RONINGLOADER is a multi-stage loader malware deployed by the DragonBreath advanced persistent threat (APT) group, designed to deliver an updated gh0st RAT variant. The infection chain starts with trojanized Nullsoft Scriptable Install System (NSIS) installers that masquerade as legitimate software, tricking users into executing the initial payload. RONINGLOADER employs a series of sophisticated evasion techniques to bypass endpoint detection and response (EDR) tools, particularly those used in China. Key evasion methods include abuse of signed kernel-mode drivers to gain elevated privileges, thread-pool injection to stealthily execute code within legitimate processes, and exploitation of Protected Process Light (PPL) to disable Microsoft Defender components. The loader terminates antivirus processes and applies custom Windows Defender Application Control (WDAC) policies to further weaken endpoint defenses. The final payload is injected into trusted system processes, making detection and removal challenging. This campaign reflects an evolution in DragonBreath’s tactics, emphasizing stealth, persistence, and adaptability. Although primarily targeting Chinese EDR solutions, the techniques used could be effective against other Windows environments globally. The malware’s use of driver abuse and PPL exploitation highlights the increasing sophistication of APT groups in circumventing modern security controls. No known public exploits or patches are currently available, and the campaign is ongoing as of late 2025.

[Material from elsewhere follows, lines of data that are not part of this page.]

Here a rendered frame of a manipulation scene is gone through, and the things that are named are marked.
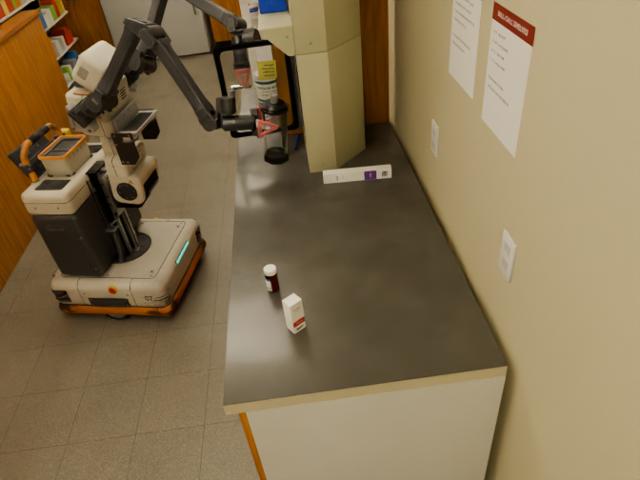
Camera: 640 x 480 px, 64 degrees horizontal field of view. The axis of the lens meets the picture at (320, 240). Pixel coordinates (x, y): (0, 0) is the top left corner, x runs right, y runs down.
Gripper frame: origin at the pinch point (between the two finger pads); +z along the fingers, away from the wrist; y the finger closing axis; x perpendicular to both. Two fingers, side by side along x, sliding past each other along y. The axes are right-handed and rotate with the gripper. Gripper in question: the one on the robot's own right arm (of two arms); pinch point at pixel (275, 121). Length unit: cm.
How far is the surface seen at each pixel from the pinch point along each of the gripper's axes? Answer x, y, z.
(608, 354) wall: -19, -131, 54
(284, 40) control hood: -30.9, -2.6, 4.9
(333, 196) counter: 19.9, -23.7, 20.1
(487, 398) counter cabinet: 27, -108, 51
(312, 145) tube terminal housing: 8.9, -3.9, 14.0
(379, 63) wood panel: -8, 34, 46
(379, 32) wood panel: -21, 34, 45
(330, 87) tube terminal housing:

For European organizations, the RONINGLOADER threat poses significant risks primarily to confidentiality and integrity due to the deployment of the gh0st RAT, which enables remote access, data exfiltration, and potential lateral movement within networks. The malware’s ability to disable Microsoft Defender and evade detection can lead to prolonged undetected presence, increasing the risk of espionage, intellectual property theft, and disruption of critical services. Sectors such as government, defense, critical infrastructure, and technology firms are particularly vulnerable due to their strategic value and frequent targeting by APT groups. The use of trojanized installers as the initial infection vector means that social engineering or supply chain compromise could facilitate infection. The stealthy injection into trusted processes complicates incident response and forensic analysis. While the campaign currently targets Chinese EDR tools, the underlying techniques could be adapted to evade European security solutions, especially those relying on Microsoft Defender. The medium severity rating reflects the complexity and potential impact balanced against the current lack of widespread exploitation in Europe.

European organizations should implement advanced monitoring for abnormal driver installations and behavior, including auditing signed driver usage to detect potential abuse. Deploying enhanced WDAC policy monitoring and alerting can help identify unauthorized policy changes indicative of malware activity. Endpoint detection solutions should be tuned to detect thread-pool injection and unusual process injection behaviors, especially into trusted system processes. Restricting the installation of unsigned or unapproved drivers through group policies and application whitelisting reduces the attack surface. User education to avoid installing software from untrusted sources, particularly trojanized NSIS installers, is critical. Incident response teams should develop playbooks for handling PPL exploitation and driver abuse scenarios. Regular threat hunting focusing on indicators of compromise related to RONINGLOADER’s tactics and techniques (e.g., process termination patterns, WDAC modifications) will improve early detection. Collaboration with threat intelligence providers to stay updated on DragonBreath activity and related malware variants is recommended. Finally, network segmentation and least privilege principles limit lateral movement if initial compromise occurs.